**PROBLEM STATEMENT**
When you reach the line containing "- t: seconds" in the data below, begin returning lines exactly as written, and stop once the line containing "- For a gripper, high" has been returned.
=== EXERCISE MATERIAL ===
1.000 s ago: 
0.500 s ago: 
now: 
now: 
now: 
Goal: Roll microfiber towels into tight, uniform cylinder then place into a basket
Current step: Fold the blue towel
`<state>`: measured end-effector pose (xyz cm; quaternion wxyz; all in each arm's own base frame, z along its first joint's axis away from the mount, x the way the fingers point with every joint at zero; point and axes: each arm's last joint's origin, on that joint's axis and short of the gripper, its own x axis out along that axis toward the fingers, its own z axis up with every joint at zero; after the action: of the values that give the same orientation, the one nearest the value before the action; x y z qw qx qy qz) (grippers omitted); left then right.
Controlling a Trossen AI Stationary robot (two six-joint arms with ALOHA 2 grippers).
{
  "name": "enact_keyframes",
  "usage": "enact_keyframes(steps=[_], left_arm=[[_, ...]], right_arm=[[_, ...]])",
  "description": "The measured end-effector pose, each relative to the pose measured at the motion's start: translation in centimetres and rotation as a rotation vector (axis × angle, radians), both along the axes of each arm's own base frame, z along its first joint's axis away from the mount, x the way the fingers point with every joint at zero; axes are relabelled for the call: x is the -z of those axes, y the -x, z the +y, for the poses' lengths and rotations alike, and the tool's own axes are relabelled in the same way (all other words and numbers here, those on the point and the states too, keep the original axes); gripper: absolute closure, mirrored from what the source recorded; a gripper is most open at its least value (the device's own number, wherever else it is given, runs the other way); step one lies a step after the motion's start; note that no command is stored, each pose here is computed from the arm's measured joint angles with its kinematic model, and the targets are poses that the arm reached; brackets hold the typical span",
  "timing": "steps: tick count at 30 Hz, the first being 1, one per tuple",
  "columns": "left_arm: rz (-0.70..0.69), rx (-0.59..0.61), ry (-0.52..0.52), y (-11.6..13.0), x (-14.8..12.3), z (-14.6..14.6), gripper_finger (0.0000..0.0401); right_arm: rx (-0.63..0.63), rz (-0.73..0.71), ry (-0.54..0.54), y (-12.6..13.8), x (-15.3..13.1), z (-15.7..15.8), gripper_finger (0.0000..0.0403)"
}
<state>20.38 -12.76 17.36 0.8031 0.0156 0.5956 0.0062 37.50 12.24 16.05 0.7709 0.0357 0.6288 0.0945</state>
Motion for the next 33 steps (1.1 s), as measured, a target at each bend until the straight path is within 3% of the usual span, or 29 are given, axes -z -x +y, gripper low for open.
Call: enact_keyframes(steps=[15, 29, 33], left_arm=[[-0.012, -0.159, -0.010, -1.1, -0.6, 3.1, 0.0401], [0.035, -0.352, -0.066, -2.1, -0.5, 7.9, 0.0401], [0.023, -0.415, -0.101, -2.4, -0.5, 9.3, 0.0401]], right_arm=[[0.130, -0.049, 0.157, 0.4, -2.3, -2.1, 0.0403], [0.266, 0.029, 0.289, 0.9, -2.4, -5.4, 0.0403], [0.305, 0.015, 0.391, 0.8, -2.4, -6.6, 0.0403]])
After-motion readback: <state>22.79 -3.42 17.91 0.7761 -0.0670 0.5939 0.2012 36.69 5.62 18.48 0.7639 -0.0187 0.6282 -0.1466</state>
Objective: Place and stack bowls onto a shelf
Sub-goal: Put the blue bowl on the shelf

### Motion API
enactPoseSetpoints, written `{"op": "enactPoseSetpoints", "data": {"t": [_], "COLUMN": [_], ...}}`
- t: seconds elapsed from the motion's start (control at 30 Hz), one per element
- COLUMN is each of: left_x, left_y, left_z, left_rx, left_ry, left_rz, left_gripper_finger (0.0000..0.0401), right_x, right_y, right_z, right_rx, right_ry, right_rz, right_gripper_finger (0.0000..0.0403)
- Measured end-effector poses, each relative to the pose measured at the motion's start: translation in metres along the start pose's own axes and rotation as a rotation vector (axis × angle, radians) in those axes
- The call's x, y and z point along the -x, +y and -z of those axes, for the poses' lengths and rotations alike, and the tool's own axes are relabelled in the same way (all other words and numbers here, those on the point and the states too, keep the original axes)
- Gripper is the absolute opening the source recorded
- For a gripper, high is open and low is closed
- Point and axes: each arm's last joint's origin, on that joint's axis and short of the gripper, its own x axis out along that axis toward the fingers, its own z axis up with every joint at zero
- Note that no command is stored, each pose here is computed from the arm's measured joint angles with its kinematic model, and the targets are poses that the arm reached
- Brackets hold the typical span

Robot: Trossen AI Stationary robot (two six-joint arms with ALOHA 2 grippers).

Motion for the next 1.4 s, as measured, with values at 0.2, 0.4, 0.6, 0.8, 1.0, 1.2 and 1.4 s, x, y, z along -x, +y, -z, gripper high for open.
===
**EXERCISE OUTPUT**
- t: seconds elapsed from the motion's start (control at 30 Hz), one per element
- COLUMN is each of: left_x, left_y, left_z, left_rx, left_ry, left_rz, left_gripper_finger (0.0000..0.0401), right_x, right_y, right_z, right_rx, right_ry, right_rz, right_gripper_finger (0.0000..0.0403)
- Measured end-effector poses, each relative to the pose measured at the motion's start: translation in metres along the start pose's own axes and rotation as a rotation vector (axis × angle, radians) in those axes
- The call's x, y and z point along the -x, +y and -z of those axes, for the poses' lengths and rotations alike, and the tool's own axes are relabelled in the same way (all other words and numbers here, those on the point and the states too, keep the original axes)
- Gripper is the absolute opening the source recorded
- For a gripper, high is open and low is closed

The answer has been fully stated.